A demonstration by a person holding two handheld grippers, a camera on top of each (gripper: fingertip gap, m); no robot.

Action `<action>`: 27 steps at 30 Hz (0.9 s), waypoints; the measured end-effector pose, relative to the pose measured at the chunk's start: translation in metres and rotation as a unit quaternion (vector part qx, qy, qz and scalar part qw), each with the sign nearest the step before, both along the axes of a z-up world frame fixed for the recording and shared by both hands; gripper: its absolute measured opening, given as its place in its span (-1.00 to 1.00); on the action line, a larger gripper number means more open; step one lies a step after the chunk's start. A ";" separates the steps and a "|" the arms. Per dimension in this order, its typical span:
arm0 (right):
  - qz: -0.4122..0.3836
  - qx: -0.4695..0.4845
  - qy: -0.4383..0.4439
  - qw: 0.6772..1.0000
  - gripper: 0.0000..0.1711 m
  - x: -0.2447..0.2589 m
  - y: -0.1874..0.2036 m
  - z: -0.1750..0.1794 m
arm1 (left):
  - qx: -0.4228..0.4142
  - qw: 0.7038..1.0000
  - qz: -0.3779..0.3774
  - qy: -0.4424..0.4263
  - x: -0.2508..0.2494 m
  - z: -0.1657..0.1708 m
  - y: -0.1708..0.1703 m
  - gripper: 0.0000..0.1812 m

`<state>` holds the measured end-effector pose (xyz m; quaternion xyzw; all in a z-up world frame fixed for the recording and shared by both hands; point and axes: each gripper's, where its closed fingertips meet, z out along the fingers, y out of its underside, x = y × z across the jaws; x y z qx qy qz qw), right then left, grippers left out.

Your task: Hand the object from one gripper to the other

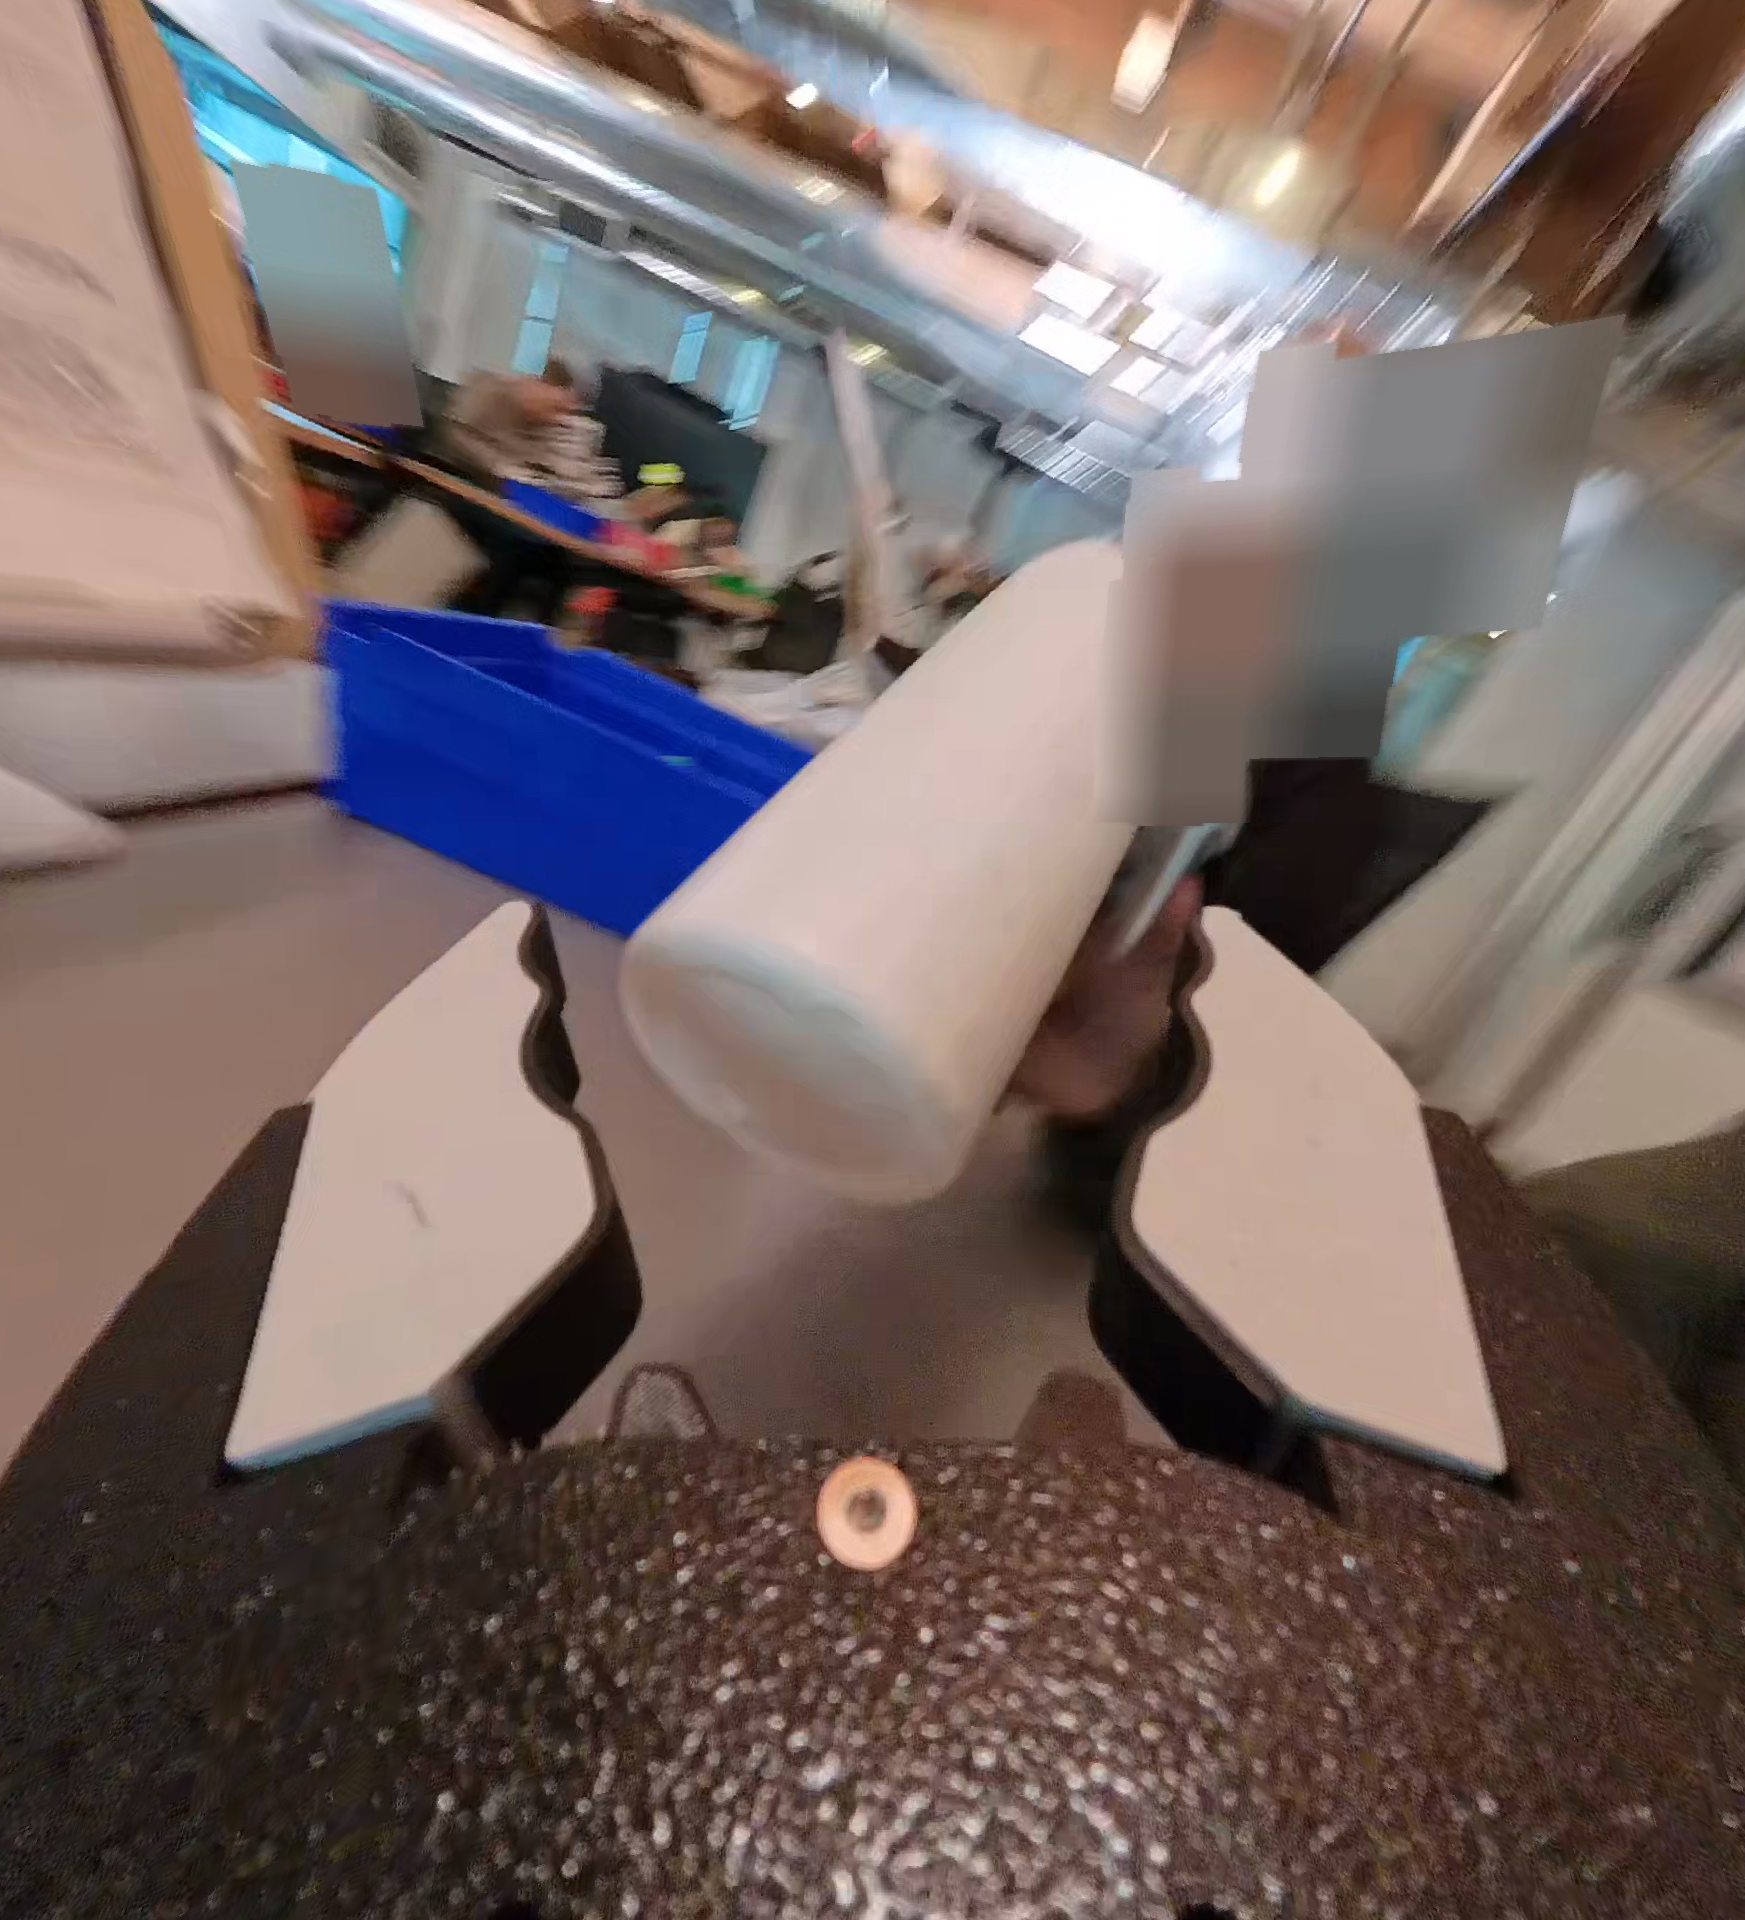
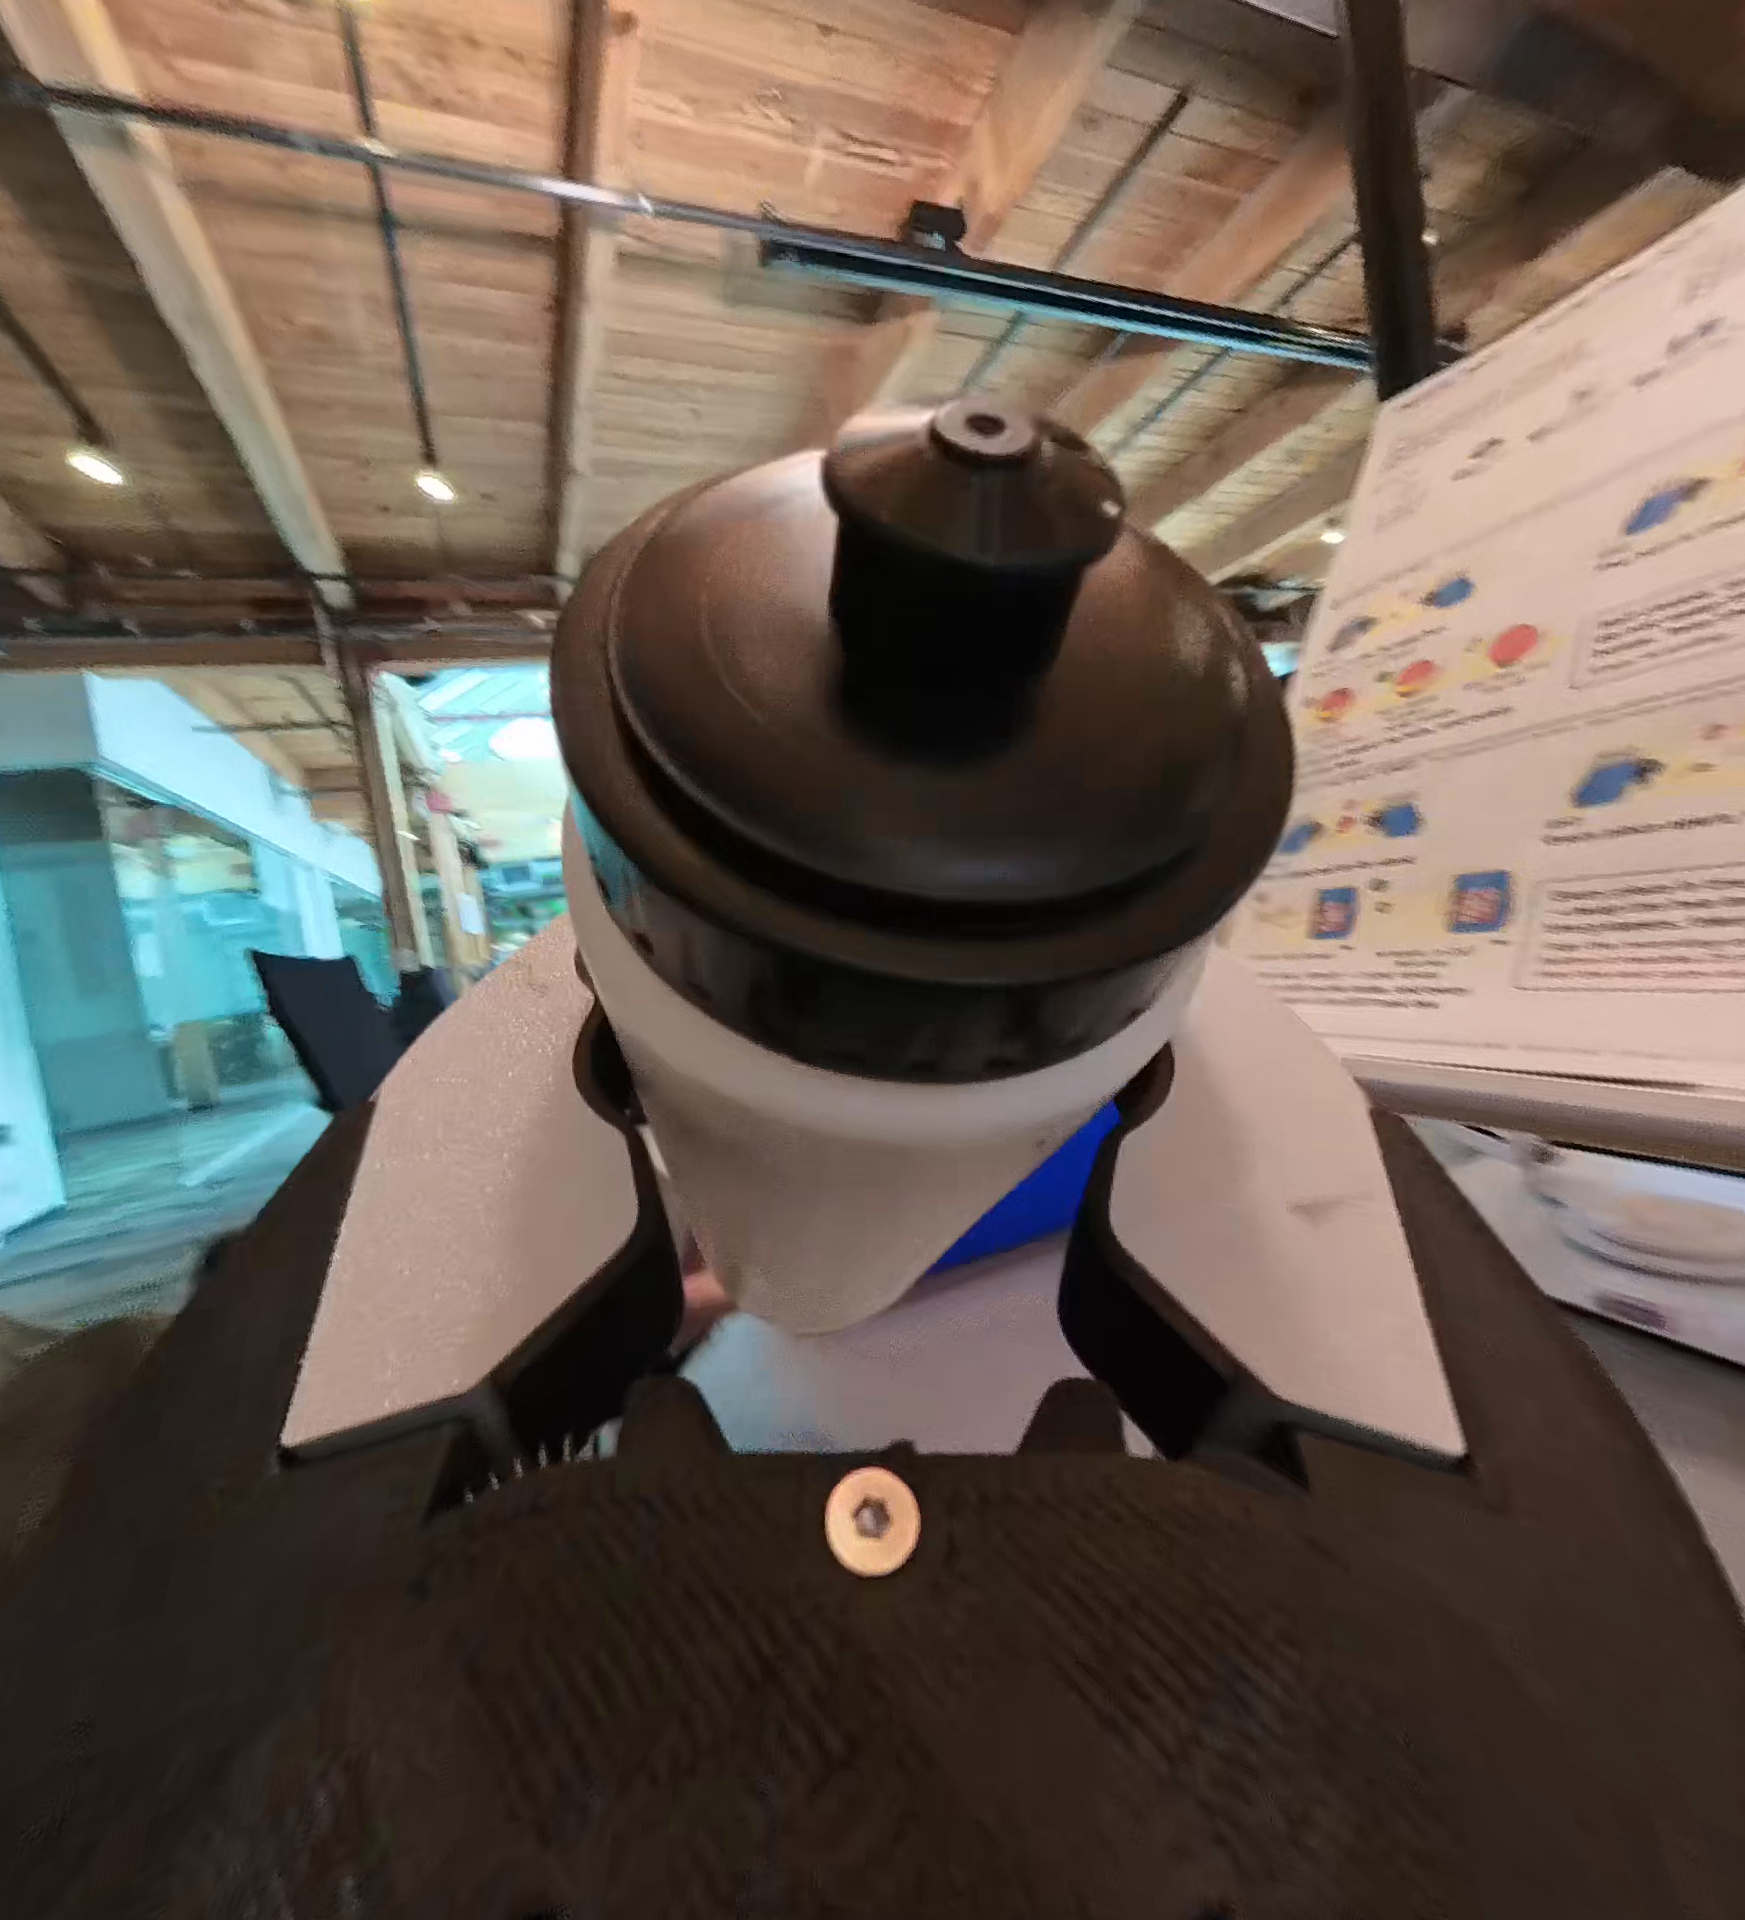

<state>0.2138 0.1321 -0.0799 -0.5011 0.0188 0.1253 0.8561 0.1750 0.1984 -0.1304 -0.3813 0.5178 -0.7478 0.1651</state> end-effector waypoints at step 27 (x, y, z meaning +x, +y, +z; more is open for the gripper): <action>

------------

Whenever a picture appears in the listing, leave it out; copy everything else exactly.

- Completed task
A demonstration by a person holding two handheld grippers, a camera on top of each (gripper: fingertip gap, m); no robot.

Action `<action>`: 27 steps at 30 Hz (0.9 s), waypoints; the measured end-effector pose, relative to the pose measured at the chunk's start: translation in metres and rotation as a unit quaternion (vector part qx, qy, qz and scalar part qw), each with the sign nearest the step before, both along the axes of a z-up world frame fixed for the recording and shared by both hands; gripper: its absolute measured opening, given as its place in its span (-1.00 to 1.00); on the action line, a larger gripper number means more open; step one lies a step after the chunk's start. A ";" separates the steps and a "|" the arms. Per dimension in this order, its typical span:
arm0 (right):
  - qz: -0.4122..0.3836
  - qx: -0.4695..0.4845
  - qy: -0.4383..0.4439
  - qw: 0.6772..1.0000
  - gripper: 0.0000..0.1711 m
  - x: -0.2447..0.2589 m
  - y: -0.1874..0.2036 m
  - z: -0.1750..0.1794 m
arm1 (left):
  - qx: -0.4228..0.4142
  - qw: 0.7038..1.0000
  - qz: -0.3779..0.3774
  - qy: -0.4424..0.4263
  - x: -0.2508..0.2494 m
  - z: -0.1657..0.1708 m
  - y: -0.1708..0.1703 m
  - gripper: 0.0000..0.1812 m

`<state>` holds the measured end-effector pose (xyz m; quaternion xyzw; all in a z-up world frame fixed for the recording and shared by both hands; point and axes: each gripper's, where its closed fingertips meet, z out along the fingers, y out of its underside, x = y × z across the jaws; x y z qx qy qz qw), right then left, grippers left out.

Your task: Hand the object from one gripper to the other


<state>0.2138 0.1321 -0.0799 -0.5011 0.0188 0.1253 0.8561 0.1750 0.1984 -0.1304 -0.3813 0.5178 -0.7478 0.1651</state> end-effector waypoints at step 27 (x, y, z meaning +x, +y, +z; more is open for the gripper): <action>

Nothing further is required by the exercise.